An outdated Aztec contract was hacked for $2 million: the hacker bypassed second-level protection.

On June 18, 2026, an attacker successfully exploited an inactive smart contract on the Aztec Layer 2 network. Preliminary estimates put the damage at approximately $2.15 million. This is the second incident involving the project's outdated contracts in the past week.
CertiK analysts were the first to detect suspicious activity, after which the Aztec Labs team promptly confirmed the hack.

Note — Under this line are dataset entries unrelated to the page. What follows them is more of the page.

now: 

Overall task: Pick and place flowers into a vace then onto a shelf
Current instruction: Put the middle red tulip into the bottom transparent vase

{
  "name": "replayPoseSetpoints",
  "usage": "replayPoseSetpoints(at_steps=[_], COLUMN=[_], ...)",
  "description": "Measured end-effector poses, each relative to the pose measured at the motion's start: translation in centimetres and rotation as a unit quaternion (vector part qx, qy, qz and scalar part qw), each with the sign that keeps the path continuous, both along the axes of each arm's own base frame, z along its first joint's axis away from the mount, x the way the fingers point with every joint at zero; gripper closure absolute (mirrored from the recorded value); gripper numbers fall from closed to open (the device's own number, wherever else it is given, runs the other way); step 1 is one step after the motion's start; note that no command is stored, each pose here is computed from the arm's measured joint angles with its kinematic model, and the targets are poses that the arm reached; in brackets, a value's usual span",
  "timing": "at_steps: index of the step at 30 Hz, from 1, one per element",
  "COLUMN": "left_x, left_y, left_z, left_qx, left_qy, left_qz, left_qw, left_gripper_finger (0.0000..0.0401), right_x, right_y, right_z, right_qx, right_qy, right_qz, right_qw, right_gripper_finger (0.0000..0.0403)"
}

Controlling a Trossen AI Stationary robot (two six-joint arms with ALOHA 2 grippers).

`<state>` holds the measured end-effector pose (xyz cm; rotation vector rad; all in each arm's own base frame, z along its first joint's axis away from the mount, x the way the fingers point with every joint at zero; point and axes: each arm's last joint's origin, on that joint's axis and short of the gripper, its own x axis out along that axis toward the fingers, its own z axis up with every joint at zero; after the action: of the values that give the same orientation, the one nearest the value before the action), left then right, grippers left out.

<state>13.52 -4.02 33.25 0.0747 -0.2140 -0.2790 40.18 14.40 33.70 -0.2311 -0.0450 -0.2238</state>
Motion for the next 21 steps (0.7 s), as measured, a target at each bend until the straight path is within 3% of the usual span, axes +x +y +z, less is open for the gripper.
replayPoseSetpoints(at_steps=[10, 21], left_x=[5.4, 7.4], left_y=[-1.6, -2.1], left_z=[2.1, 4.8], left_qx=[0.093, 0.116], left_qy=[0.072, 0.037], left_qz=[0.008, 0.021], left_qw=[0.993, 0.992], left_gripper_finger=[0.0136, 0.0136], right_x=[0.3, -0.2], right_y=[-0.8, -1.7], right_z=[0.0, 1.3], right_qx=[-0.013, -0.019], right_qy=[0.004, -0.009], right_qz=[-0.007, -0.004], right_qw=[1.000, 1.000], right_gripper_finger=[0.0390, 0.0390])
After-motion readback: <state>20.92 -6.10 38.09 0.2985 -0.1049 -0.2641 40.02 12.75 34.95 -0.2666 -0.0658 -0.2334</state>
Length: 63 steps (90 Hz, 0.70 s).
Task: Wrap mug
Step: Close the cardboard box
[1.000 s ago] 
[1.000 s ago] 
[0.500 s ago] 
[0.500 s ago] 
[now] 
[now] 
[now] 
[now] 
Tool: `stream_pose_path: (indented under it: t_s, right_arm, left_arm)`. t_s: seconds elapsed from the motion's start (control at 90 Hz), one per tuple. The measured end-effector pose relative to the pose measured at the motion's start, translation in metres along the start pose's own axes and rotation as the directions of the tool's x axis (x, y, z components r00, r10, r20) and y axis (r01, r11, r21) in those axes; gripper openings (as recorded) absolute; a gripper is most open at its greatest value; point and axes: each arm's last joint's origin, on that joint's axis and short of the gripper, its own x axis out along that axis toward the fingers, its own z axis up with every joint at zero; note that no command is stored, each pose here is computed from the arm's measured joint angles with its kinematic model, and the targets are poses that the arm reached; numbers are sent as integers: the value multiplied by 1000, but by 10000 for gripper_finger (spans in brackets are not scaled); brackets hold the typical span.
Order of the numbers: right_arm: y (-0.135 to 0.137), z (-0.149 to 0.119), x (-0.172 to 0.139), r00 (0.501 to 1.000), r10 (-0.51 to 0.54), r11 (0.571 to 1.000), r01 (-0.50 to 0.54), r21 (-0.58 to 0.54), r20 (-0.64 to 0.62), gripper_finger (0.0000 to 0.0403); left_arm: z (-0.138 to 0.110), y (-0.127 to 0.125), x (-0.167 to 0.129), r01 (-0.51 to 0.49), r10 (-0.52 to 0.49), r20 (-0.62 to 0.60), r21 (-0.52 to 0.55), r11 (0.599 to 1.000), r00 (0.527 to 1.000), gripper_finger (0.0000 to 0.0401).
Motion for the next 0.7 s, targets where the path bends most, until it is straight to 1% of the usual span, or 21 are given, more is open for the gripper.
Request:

The vulnerability was found in the proof verification logic of the PrivateRollupBridge smart contract — a component of the old Aztec Payments product, which was shut down back in 2022. It is important to emphasize that the project's current network and user assets were not affected.
Attack Details: Minimal Cost, Maximum Gain
The hacker spent only 0.134 ETH (approximately $230) to execute the attack, indicating a deep understanding of the vulnerability. As a result, they managed to withdraw 1158 ETH, 150,000 DAI, and 0.47 renBTC. The total amount of stolen funds confirms that the contract, despite its outdated status, still contained significant liquidity.
Another Blow to Aztec
This is not the first incident in recent days. On June 14, unknown parties drained another outdated Aztec router contract, causing nearly $2.19 million in damage. Both incidents share one key problem: the Aztec Labs team does not have administrative keys and does not control these contracts, making it impossible to freeze or update them to prevent attacks.
Expert Opinion
Professional commentary: This case is a classic example of "dead code" in DeFi. Outdated contracts, especially those that cannot be updated, represent a ticking time bomb. Developers need to implement mechanisms for automatically withdrawing funds from inactive protocols or, at the very least, audit them for hidden vulnerabilities. Until the Aztec team resolves the issue of managing these contracts, we may see further attacks.
Recall that on June 8, hackers compromised wallets associated with the Humanity Protocol project, resulting in damages of approximately $31 million. The market continues to demonstrate the vulnerability of legacy contracts.